__TASK OBJECTIVE__
Your task is to restate the listing word for word without the pictures.

──────── RECORDED INFORMATION

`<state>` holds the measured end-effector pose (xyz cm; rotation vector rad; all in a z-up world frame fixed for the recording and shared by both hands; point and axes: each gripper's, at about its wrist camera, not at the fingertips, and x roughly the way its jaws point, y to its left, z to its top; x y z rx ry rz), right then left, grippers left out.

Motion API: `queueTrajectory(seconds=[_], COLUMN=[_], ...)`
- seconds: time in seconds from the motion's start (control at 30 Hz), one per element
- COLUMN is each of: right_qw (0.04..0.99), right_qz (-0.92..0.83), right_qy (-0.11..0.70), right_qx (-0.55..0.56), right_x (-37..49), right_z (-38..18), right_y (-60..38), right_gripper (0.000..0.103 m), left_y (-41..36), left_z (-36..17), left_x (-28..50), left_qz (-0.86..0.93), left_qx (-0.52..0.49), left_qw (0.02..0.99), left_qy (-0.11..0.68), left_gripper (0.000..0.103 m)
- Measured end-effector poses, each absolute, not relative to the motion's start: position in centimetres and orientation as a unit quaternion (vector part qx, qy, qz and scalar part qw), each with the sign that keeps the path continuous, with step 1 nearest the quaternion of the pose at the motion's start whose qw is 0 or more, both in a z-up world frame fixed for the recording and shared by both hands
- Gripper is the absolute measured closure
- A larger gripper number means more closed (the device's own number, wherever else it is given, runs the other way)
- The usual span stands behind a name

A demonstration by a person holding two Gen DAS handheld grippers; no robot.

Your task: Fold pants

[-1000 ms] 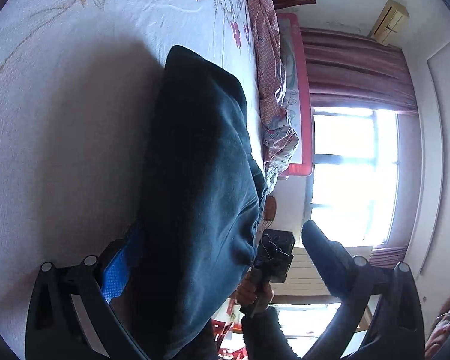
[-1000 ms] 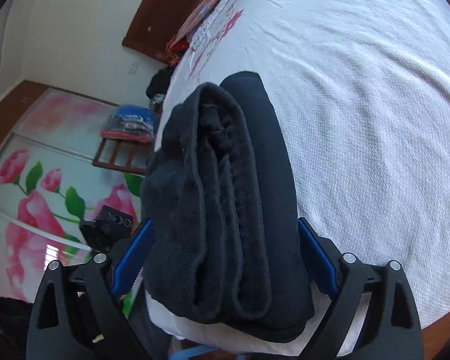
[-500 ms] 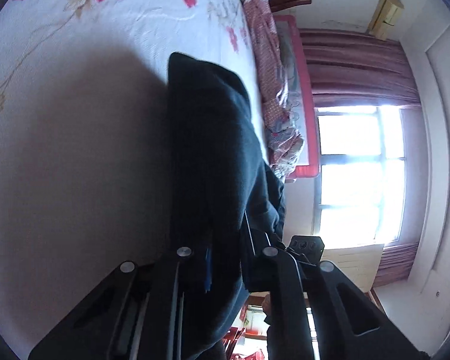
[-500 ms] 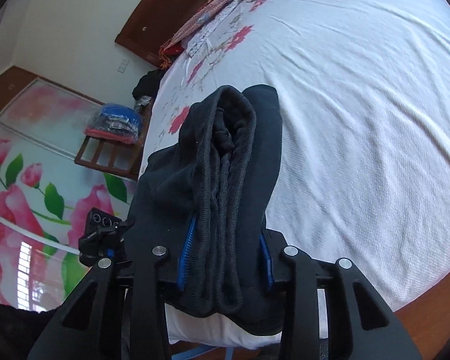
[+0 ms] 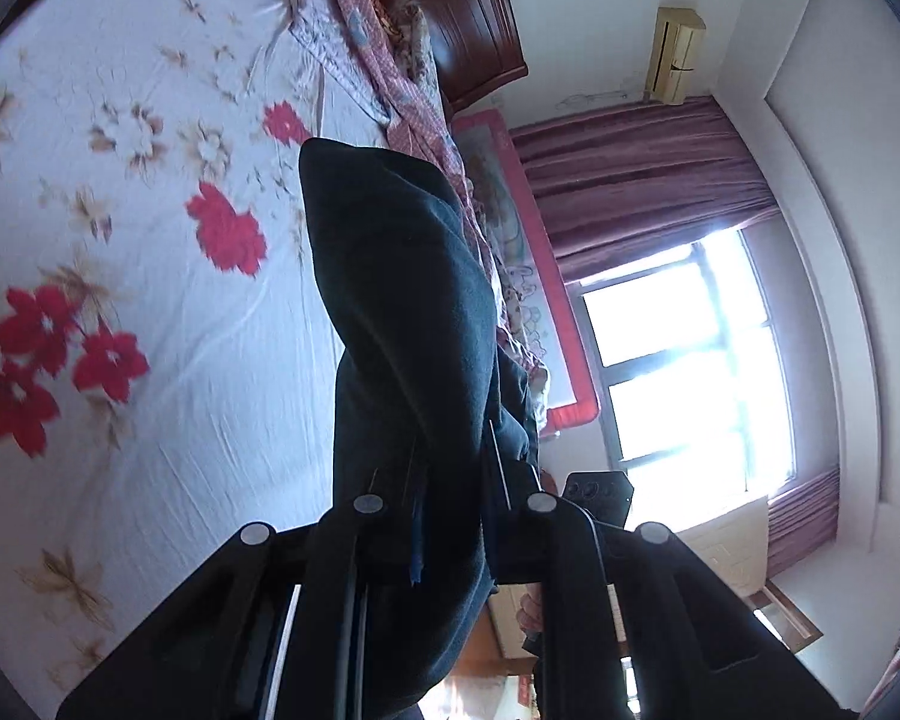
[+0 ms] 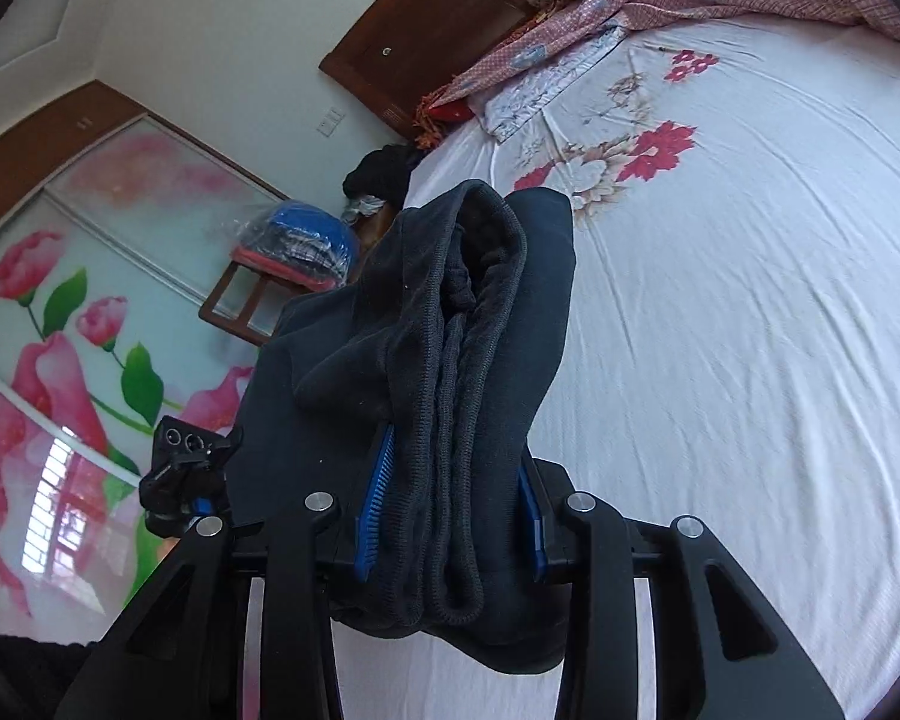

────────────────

__EXERCISE RESULT__
`<state>` holds the measured end-effector pose (xyz cm; rotation vector rad; all in a z-up world frame fixed for the recording and shared by both hands; point and axes: each gripper's, at about its wrist camera, not at the fingertips, and x roughly the way its jaws point, y to its left, z to its top; x y z rx ry rz), right then left, grippers left out.

Motion API: `queueTrajectory(seconds=[_], COLUMN=[_], ...)`
- seconds: time in seconds from the motion's start (control at 30 Hz), one per element
- COLUMN is each of: right_qw (0.04..0.99), right_qz (-0.92..0.83), right_qy (-0.11..0.70), right_qx (-0.55..0.56), right_x (-37..49), right_z (-38..18), right_y (-60..38), right_gripper (0.000..0.103 m), left_y (-41..36), left_z (-36..17), left_x (-28..50), left_qz (-0.86..0.93), left_qx (-0.52..0.49), left_qw (0.02..0.99), left_qy (-0.11..0.68), left_gripper (0.000..0.103 m)
- Measured end-effector poses, each absolute, not relative to the motion's start: position in centimetres and orientation as a unit quaternion (vector part qx, qy, qz and scalar part qw), each with the sign that keeps the path continuous, with step 1 nearest the quaternion of the pose at the motion's start whose qw is 0 or more, both in a z-up world frame fixed for the recording and shared by both hands
- Gripper is the absolute measured closure
- A larger gripper number means more closed (the device's own number, wherever else it is given, runs the other way)
- The usual span stands behind a name

A demonstration by a person holding two Gen DAS handheld grippers; no robot.

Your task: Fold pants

[-1000 ms] 
[-1000 ms] 
[-500 ms] 
[-500 ms] 
[+0 ms] 
[+0 ms] 

No more output is given for this exercise.